Our heuristics of who we should look up to are skewed because too many young people revere wrath and fame over ethics, morals, and values which may hold us back from success.
thephyber
The risky thing about creating this tool is that someone will inevitably use it against the creator, the employees, and the investors.
Noaidi
It is not weird, it is greed and control.
bpt3
WTF happened to a16z?
They used to be at the pinnacle of the VC sector, and now they seem to actively seek out the most toxic portcos possible.
neuroelectron
Once you have infinite money, you tend to want infinite power next
bpt3
I don't disagree, but lighting money on fire hyping NFTs and whatever other random fad strikes them as interesting doesn't seem to be the way to accomplish that.
My actual guess is that they got way too big, both in terms of headcount and fund size, to limit their investments to what is expected to be the best of the best in terms of financial return and societal impact.
bflesch
If you read "Careless People" you'll notice that Andreesseen was prioritizing cash over morals for a long time, and his Facebook investment/involvement was also producing highly unethical things
drcongo
Really?! They've always made a little bit of sick come up for me. Marc Andreessen has always been a grotesque parody of Lex Luthor.
bossyTeacher
How long until the company gets sued by X/Meta/Tik Tok?
kotaKat
… Interesting that the title was changed from “Hack Reveals the a16z-Backed Phone Farm Flooding TikTok With AI Influencers”.
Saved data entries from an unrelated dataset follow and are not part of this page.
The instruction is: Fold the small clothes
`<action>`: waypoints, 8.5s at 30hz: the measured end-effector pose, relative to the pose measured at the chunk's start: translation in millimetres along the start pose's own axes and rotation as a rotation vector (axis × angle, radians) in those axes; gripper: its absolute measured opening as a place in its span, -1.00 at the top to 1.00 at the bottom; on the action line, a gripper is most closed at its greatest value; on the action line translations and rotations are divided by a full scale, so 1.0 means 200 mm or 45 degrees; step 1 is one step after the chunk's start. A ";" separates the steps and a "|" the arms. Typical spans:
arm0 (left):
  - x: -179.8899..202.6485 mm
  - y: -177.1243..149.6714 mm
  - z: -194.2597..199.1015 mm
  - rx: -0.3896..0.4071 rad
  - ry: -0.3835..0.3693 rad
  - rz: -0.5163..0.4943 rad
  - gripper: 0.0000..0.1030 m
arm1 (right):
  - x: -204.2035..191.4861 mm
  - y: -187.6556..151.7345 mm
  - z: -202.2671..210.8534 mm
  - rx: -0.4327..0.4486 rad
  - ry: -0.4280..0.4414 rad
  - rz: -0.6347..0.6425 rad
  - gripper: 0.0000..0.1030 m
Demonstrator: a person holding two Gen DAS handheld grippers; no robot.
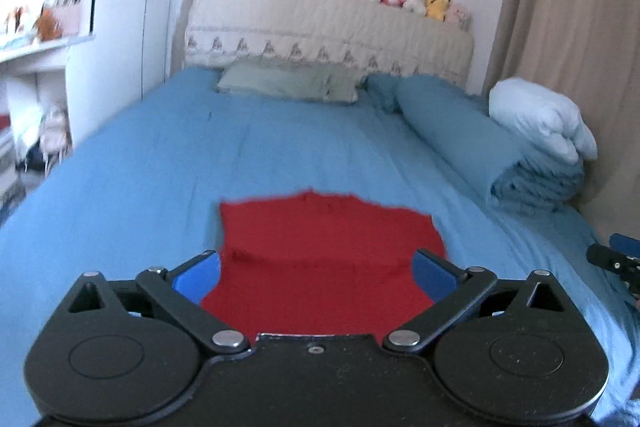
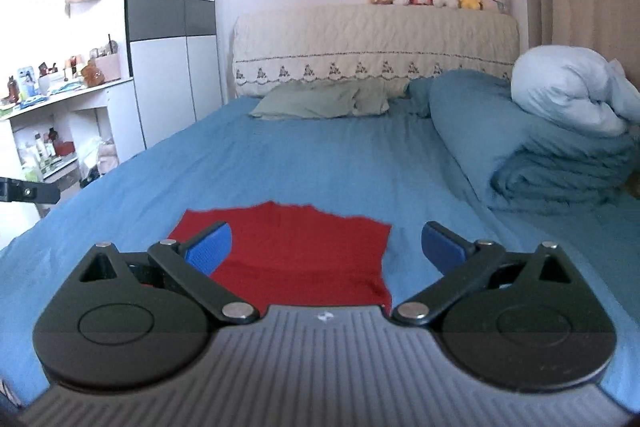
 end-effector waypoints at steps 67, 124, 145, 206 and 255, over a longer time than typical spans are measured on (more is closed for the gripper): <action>-0.39 0.17 -0.45 0.088 0.129 0.330 0.92 | 0.29 -0.19 -0.40 -0.240 0.087 -0.599 0.55; -0.52 -0.26 -1.22 -0.251 0.263 -0.020 -1.00 | 0.39 -0.63 -1.39 -0.337 -0.120 -0.225 -0.96; 0.13 -0.19 -1.33 -0.241 0.040 -0.059 -1.00 | 0.30 -0.79 -1.26 -0.387 -0.133 -0.729 -0.50; -0.89 -0.31 -1.09 -0.379 0.104 0.140 -0.95 | -1.22 -0.43 -1.76 -0.343 0.550 0.073 -0.75; -0.69 -0.20 -1.07 -0.278 0.112 -0.020 -0.85 | -0.66 -0.69 -1.47 -0.347 0.243 0.174 -0.40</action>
Point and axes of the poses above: each gripper's, at about its wrist camera, not at the fingertips, and z roughly against the way its jaws point, x to its right, y to its top, the point moved 4 cm from there along -z, roughly the way its jaws point, and after that the axes turned 2 degrees about -z, right-handed, at the moved point
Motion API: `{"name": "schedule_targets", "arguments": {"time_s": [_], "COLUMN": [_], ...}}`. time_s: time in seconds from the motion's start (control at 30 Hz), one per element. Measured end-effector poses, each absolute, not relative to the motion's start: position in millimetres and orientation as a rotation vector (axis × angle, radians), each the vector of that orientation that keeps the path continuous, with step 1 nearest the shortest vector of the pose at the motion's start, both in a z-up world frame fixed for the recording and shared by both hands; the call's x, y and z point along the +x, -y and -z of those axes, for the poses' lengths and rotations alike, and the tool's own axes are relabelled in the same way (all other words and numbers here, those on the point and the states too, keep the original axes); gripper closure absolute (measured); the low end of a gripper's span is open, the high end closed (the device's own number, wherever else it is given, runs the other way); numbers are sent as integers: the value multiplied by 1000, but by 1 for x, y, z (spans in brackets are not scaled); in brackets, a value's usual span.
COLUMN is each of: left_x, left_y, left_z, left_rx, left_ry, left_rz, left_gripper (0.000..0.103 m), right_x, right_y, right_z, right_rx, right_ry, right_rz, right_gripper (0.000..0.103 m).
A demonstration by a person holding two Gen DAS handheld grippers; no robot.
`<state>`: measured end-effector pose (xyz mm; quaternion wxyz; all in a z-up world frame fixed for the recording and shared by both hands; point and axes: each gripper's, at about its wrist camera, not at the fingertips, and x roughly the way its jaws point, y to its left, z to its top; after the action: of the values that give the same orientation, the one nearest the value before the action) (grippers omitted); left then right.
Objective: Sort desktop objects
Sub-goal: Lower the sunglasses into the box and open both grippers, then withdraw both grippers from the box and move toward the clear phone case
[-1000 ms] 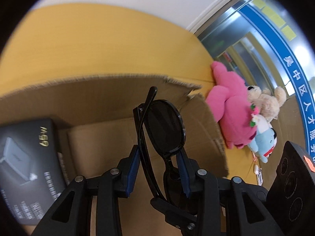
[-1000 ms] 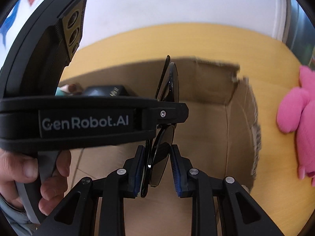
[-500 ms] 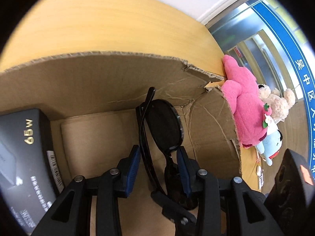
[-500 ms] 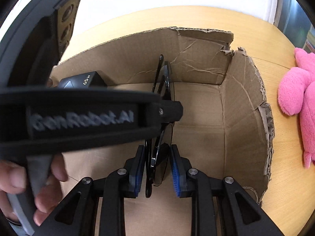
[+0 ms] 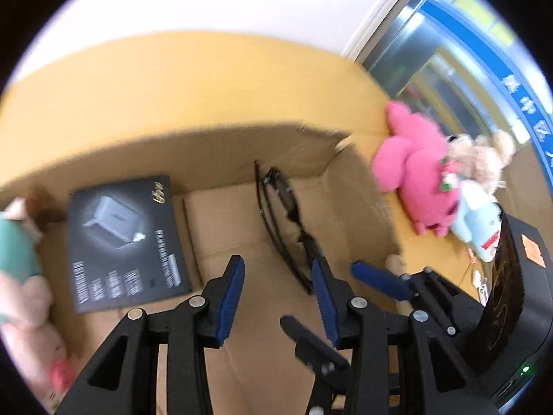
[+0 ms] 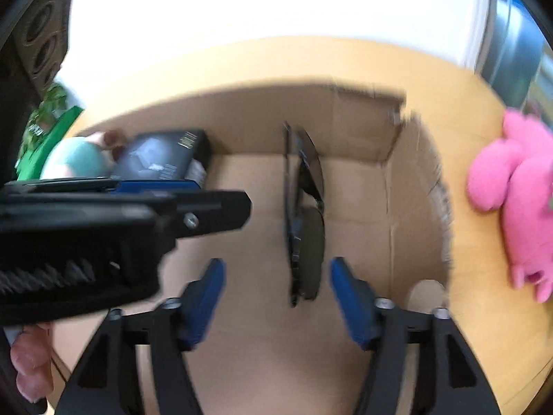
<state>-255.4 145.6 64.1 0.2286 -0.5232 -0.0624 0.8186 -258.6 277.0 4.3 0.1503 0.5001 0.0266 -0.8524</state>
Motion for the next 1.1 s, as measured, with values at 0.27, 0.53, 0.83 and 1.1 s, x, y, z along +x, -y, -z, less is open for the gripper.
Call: {"name": "schedule_targets", "arguments": {"time_s": [0.27,0.53,0.83,1.1], "left_x": [-146,-42,35,57], "left_y": [-102,-61,-42,-44], "left_z": [-170,-181,-155,-138], "left_rx": [-1071,-958,-921,-889], "left_ry": [85,5,3,37], "left_rz": [-2528,-2687,-2757,-2771], "left_gripper": [32,27,27,27], "right_x": [-169,-74,1,35], "right_y": [-284,-292,-290,-295], "right_z": [-79,-117,-113,-108], "right_rx": [1209,1027,973,949], "right_ry": [-146,-168,-154,-139], "right_rz": [2586,2675,2718,2740], "right_gripper": [13,2,2,2]}}
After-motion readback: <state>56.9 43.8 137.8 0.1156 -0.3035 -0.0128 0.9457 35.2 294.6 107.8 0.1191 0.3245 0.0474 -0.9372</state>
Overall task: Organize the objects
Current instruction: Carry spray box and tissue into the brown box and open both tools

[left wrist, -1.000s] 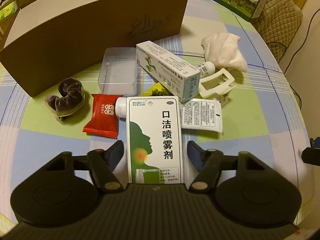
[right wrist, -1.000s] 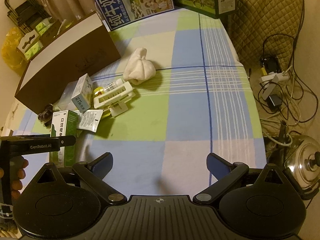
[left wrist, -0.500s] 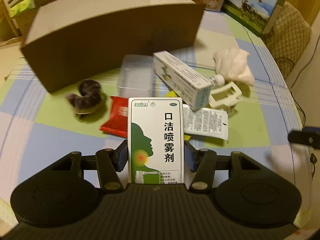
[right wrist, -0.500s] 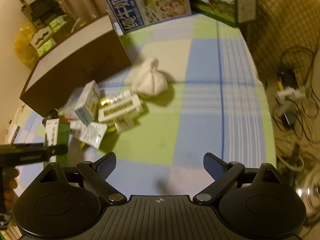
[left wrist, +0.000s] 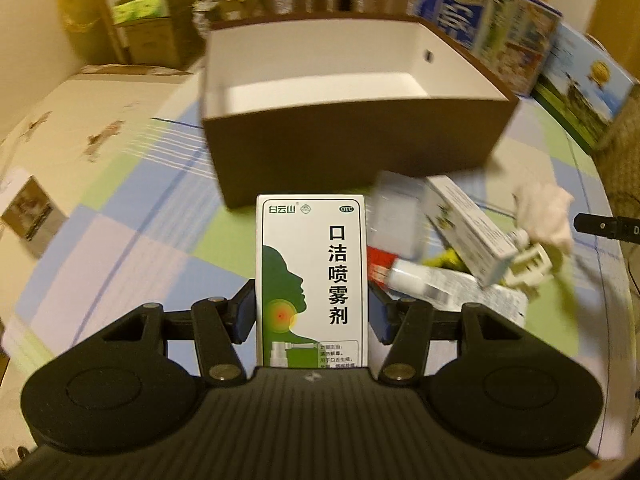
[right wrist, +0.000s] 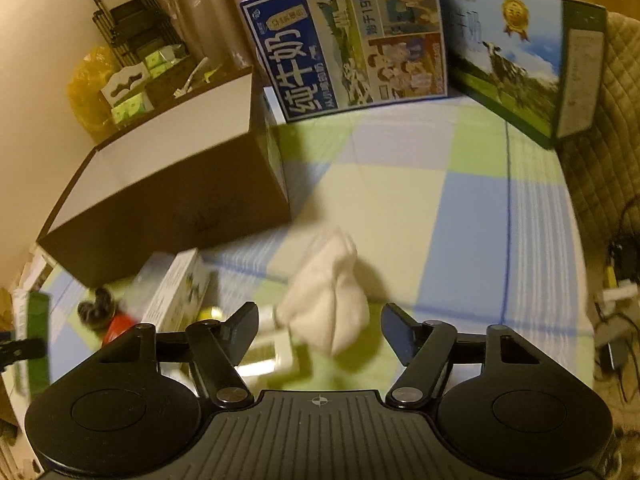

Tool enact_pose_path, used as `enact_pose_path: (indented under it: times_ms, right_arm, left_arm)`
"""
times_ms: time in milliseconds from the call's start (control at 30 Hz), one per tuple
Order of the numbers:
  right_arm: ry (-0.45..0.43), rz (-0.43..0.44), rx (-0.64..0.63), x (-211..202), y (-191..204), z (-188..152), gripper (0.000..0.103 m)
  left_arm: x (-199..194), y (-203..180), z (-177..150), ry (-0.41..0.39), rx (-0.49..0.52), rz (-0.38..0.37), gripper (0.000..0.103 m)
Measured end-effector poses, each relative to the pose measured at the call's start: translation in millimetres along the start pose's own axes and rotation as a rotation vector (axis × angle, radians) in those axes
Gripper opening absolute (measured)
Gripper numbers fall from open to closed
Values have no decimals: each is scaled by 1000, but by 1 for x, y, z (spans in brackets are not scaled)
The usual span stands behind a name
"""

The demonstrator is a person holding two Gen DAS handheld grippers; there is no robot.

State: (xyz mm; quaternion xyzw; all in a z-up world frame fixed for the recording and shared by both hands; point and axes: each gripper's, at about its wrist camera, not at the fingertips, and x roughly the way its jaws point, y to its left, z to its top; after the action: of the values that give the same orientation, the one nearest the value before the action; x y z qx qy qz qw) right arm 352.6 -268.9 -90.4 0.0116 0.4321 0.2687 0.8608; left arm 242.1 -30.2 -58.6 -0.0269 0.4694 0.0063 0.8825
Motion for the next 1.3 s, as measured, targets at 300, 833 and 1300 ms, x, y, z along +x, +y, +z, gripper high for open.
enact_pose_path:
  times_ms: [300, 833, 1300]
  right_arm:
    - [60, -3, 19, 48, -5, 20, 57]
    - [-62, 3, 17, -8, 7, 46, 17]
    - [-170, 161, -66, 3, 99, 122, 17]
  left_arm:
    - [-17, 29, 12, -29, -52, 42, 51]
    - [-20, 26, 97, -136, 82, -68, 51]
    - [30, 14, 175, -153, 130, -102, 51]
Guess they wanted to hide the a16z connection on frontpage, huh?
Noaidi
My god, horrific. Does not everyone know everything online is a psyop now? I will tel you, they don't. No one studies things, no one takes the time. AI, social media, it all has to be protested, boycotted.
Now it seems war is coming from the US it could not be more true that at this moment.
hhh
No, we should not stop something that is inevitable. We should work with it to find ways that it fits into a productive society, such as anonymously verifying that you are a citizen so the cost of abuse is at least a felony.
Noaidi
Nothing makes this inevitable. People like you who want to do nothing about it makes it inevitable.
Hizonner
How about a few prison terms for conspiracy to defraud? And not for small fry like the "CEO" of this company either. Why not, say, 10 years for Marc Andreesen, personally? And, no, no "disrupting" it with serve-your-time-as-a-service, either.
qingcharles
I hate that Marc Andreesen' arc went from Mosaic to supervillain.
It's easier to count billionaires who aren't supervillains.